## Task brief
Copy out exactly the lines from the one with "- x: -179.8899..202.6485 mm" through the last line of the listing below, both included, but none of the pictures.
--------
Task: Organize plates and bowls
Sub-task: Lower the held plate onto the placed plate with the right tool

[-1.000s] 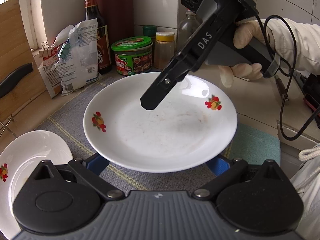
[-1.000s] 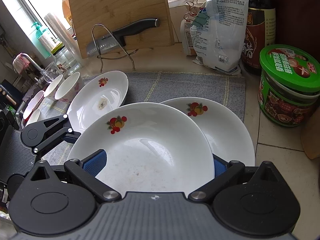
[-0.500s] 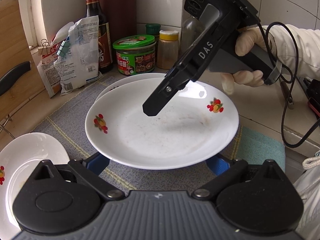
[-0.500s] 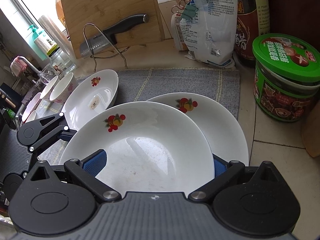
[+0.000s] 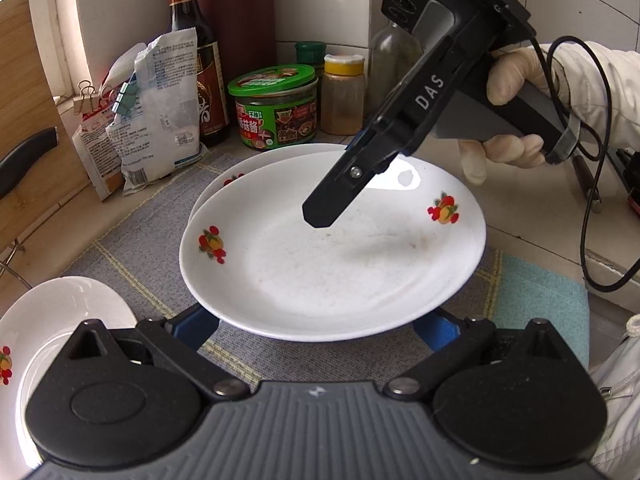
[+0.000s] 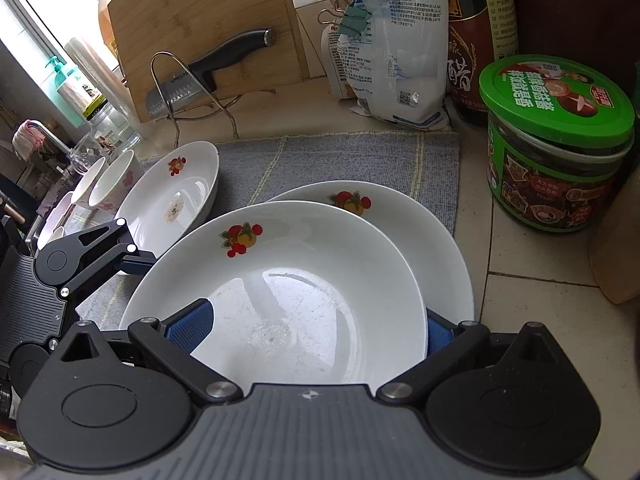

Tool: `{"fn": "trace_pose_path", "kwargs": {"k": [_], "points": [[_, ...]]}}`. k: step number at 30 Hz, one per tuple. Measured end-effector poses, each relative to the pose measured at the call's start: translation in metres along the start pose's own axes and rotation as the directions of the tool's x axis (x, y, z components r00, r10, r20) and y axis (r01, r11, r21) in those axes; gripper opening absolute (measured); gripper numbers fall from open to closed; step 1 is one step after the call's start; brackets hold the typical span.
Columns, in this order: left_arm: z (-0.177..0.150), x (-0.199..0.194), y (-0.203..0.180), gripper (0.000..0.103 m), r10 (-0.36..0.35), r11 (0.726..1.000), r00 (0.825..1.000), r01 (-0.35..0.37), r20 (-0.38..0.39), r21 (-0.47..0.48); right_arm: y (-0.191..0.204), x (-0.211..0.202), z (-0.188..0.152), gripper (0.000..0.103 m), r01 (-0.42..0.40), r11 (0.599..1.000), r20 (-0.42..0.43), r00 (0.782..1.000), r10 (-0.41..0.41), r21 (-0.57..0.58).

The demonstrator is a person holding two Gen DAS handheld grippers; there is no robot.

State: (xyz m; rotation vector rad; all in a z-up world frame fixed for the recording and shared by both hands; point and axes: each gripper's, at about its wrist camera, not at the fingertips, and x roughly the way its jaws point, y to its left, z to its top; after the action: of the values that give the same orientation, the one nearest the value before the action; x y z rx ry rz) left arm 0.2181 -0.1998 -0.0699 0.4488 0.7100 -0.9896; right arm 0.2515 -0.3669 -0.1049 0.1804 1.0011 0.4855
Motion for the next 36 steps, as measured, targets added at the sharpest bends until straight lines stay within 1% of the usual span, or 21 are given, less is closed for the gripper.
{"fn": "trace_pose_path", "kwargs": {"k": [19, 36], "points": [[-0.001, 0.003, 0.001, 0.101, -0.005, 0.999, 1.0, 0.005, 0.004, 0.04, 0.005, -0.011, -0.006, 0.103, 0.039, 0.999, -0.002, 0.999, -0.039, 0.005], [0.0, 0.002, 0.003, 0.101, -0.006, 1.0, 1.0, 0.006, 0.013, 0.027, 0.01, -0.025, -0.015, 0.103, 0.074, 0.997, 0.014, 0.997, -0.074, 0.032]]}}
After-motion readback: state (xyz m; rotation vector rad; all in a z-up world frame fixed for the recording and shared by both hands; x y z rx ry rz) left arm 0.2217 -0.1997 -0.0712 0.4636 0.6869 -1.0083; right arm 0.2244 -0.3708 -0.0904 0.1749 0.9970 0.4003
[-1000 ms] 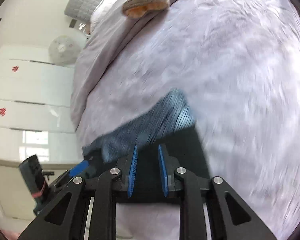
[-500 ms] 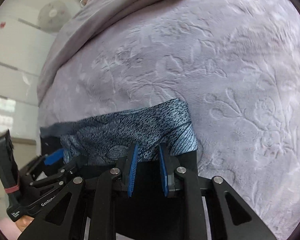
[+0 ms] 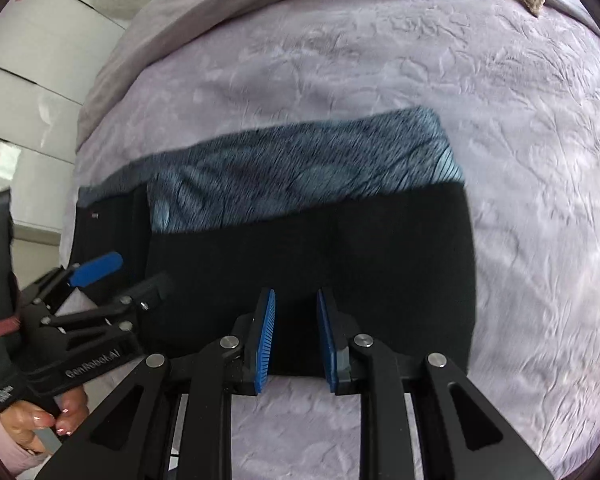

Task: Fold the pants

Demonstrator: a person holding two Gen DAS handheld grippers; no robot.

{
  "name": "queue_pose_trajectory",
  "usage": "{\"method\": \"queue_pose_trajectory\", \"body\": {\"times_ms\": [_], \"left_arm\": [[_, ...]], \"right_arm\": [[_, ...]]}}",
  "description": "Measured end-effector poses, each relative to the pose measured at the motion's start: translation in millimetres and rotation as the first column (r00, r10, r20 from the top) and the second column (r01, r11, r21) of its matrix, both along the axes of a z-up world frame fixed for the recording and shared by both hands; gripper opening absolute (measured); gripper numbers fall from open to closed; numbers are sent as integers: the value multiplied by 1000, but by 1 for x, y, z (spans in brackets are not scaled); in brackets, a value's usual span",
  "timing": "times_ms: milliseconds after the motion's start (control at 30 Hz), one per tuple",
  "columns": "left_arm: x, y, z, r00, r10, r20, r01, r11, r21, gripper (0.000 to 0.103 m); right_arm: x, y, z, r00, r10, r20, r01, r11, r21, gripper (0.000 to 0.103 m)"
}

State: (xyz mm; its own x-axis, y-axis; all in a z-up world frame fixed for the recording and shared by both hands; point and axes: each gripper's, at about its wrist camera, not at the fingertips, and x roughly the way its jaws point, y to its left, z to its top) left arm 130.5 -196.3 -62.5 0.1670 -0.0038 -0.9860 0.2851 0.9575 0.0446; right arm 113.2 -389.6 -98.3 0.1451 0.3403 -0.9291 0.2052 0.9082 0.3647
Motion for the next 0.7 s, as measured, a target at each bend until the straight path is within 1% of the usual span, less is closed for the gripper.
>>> {"method": "queue_pose_trajectory", "body": {"times_ms": [33,167,467,533,700], "left_arm": [[-2,4,2,1000,2,-3,-2,1000,-2,81],[-8,20,8,1000,6,-14,-7,1000,-4,81],[-30,54,14,999,16,-38,-16,1000,-6,81],[-34,63,16,999,20,-42,-20,1000,-7,81],[-45,88,22,998,46,-51,-46,999,-12,81]], "right_arm": [[-4,2,2,1000,-2,-5,1,1000,-4,28],[-7,13,1,999,-11,-33,11,1000,2,33],[-8,44,12,996,56,-70,-59,997,-50,44],[-8,52,16,994,74,-79,-78,995,-60,50],[-13,70,28,990,109,-95,-116,991,-71,57]]}}
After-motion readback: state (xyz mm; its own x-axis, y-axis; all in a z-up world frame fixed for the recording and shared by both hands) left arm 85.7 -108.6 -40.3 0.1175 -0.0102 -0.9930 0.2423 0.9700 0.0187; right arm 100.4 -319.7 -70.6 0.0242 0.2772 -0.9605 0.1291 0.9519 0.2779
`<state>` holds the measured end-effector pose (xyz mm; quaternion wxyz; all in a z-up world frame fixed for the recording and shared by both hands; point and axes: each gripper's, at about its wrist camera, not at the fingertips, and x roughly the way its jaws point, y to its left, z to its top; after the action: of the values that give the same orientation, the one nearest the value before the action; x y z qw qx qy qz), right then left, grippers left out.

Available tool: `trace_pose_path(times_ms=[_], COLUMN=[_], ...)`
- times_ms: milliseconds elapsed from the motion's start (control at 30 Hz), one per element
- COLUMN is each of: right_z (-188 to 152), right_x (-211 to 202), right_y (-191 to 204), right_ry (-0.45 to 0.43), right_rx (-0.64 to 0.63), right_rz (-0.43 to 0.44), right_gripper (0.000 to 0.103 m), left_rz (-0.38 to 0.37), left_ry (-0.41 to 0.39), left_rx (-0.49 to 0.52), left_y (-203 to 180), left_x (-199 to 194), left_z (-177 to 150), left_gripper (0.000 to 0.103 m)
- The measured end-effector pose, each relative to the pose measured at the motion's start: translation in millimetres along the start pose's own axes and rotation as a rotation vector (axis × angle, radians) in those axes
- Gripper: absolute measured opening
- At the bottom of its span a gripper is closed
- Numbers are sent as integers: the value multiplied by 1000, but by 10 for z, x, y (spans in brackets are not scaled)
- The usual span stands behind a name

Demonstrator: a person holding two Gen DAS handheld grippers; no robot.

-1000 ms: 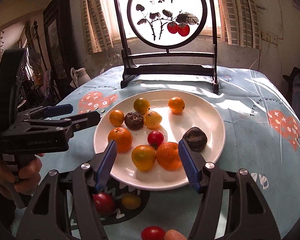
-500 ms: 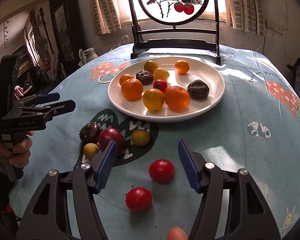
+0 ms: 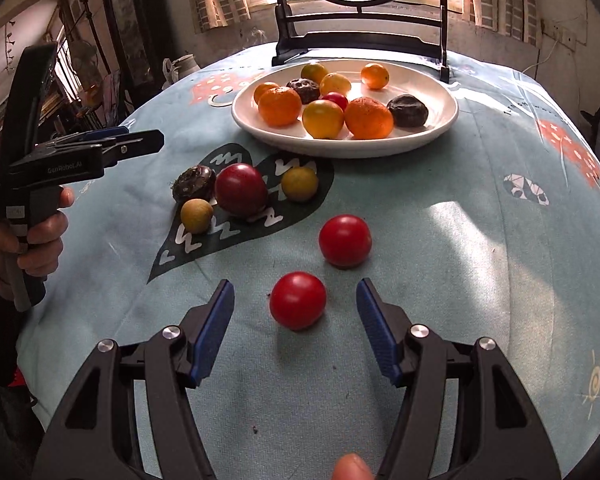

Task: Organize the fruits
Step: 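Move the right tool to another red tomato and close on it, then hold the red tomato in the right tool while the left tool grasps a yellow citrus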

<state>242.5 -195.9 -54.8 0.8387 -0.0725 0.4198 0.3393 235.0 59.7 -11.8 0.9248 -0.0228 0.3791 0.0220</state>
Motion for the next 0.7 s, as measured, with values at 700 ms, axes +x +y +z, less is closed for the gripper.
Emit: trace_pose_path(times_ms=[700], right_z=[13], right_x=[93], right_y=[-76], right_ry=[28], right_rx=[-1], right_rz=[-12], right_gripper=[28], left_rz=[-116], left_ry=[-1], left_rx=[132], left_y=[-170], left_x=[-93], left_z=[-81], left_gripper=[98])
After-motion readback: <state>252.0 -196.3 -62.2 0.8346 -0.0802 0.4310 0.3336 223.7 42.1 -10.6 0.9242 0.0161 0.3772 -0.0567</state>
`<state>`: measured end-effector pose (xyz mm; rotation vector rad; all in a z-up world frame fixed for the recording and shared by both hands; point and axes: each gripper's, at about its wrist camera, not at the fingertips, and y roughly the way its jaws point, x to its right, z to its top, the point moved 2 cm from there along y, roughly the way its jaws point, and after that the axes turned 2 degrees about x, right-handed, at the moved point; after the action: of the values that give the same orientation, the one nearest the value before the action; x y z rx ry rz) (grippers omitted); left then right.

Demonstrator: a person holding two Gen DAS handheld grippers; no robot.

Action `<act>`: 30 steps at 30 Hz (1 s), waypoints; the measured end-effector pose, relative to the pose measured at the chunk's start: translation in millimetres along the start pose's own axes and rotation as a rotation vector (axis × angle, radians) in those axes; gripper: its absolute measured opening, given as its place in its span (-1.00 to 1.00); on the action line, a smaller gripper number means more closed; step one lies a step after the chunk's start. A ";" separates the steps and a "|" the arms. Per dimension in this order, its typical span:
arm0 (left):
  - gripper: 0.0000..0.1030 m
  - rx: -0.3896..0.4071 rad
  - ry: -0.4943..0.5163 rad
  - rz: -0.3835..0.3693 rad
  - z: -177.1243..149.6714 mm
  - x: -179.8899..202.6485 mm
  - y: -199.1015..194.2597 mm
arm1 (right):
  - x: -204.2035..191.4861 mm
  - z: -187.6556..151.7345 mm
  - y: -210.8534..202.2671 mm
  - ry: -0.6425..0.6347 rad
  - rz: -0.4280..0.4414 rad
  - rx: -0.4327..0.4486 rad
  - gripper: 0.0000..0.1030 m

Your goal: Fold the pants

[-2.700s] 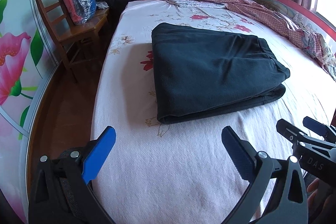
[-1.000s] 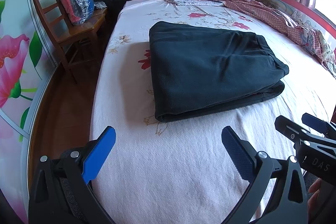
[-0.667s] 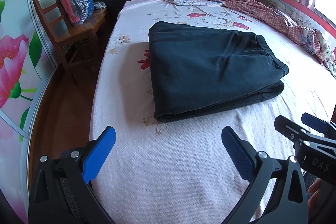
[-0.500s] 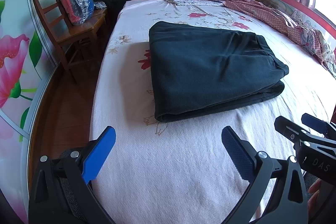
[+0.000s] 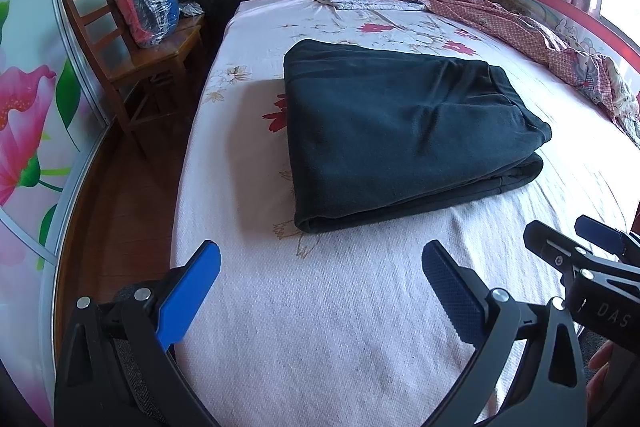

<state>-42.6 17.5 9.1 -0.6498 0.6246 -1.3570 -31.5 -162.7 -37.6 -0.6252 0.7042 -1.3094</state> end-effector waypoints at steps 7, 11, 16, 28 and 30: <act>0.96 -0.001 -0.011 0.004 0.1 -1.8 -0.4 | -0.5 -1.0 1.2 -0.007 -0.004 -0.005 0.73; 0.96 -0.014 -0.049 0.013 0.4 -10.1 2.7 | 1.7 -2.1 2.9 -0.003 -0.008 -0.009 0.73; 0.96 -0.022 -0.057 0.017 -0.6 -11.8 4.8 | 3.0 -3.6 4.4 0.005 -0.010 -0.018 0.73; 0.96 -0.025 -0.049 0.010 0.3 -11.4 6.0 | 1.5 -5.0 3.3 0.004 -0.008 -0.016 0.73; 0.96 -0.025 -0.048 0.011 0.4 -11.3 6.3 | 2.3 -4.6 3.2 0.004 -0.009 -0.018 0.73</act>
<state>-39.3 29.3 5.1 -0.6965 0.6070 -1.3218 -32.7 -164.6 -43.2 -0.6410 0.7182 -1.3144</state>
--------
## Task solution
  - x: -179.8899..202.6485 mm
  - y: -199.1015..194.2597 mm
arm1 (right):
  - x: -204.2035..191.4861 mm
  - z: -187.6556..151.7345 mm
  - y: -210.8534..202.2671 mm
  - ry: -0.6425..0.6347 rad
  - rz: -0.4280..0.4414 rad
  - rx: -0.4327..0.4486 rad
  - gripper: 0.0000..0.1030 m

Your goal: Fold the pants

[-2.700s] 
[-1.000s] 
[-0.667s] 
[-0.500s] 
[+0.000s] 

<state>-42.6 17.5 9.1 -0.6498 0.6246 -1.3570 -31.5 -162.7 -37.6 -0.6252 0.7042 -1.3094</state> end-effector waypoints at steps 7, 11, 16, 28 and 30: <act>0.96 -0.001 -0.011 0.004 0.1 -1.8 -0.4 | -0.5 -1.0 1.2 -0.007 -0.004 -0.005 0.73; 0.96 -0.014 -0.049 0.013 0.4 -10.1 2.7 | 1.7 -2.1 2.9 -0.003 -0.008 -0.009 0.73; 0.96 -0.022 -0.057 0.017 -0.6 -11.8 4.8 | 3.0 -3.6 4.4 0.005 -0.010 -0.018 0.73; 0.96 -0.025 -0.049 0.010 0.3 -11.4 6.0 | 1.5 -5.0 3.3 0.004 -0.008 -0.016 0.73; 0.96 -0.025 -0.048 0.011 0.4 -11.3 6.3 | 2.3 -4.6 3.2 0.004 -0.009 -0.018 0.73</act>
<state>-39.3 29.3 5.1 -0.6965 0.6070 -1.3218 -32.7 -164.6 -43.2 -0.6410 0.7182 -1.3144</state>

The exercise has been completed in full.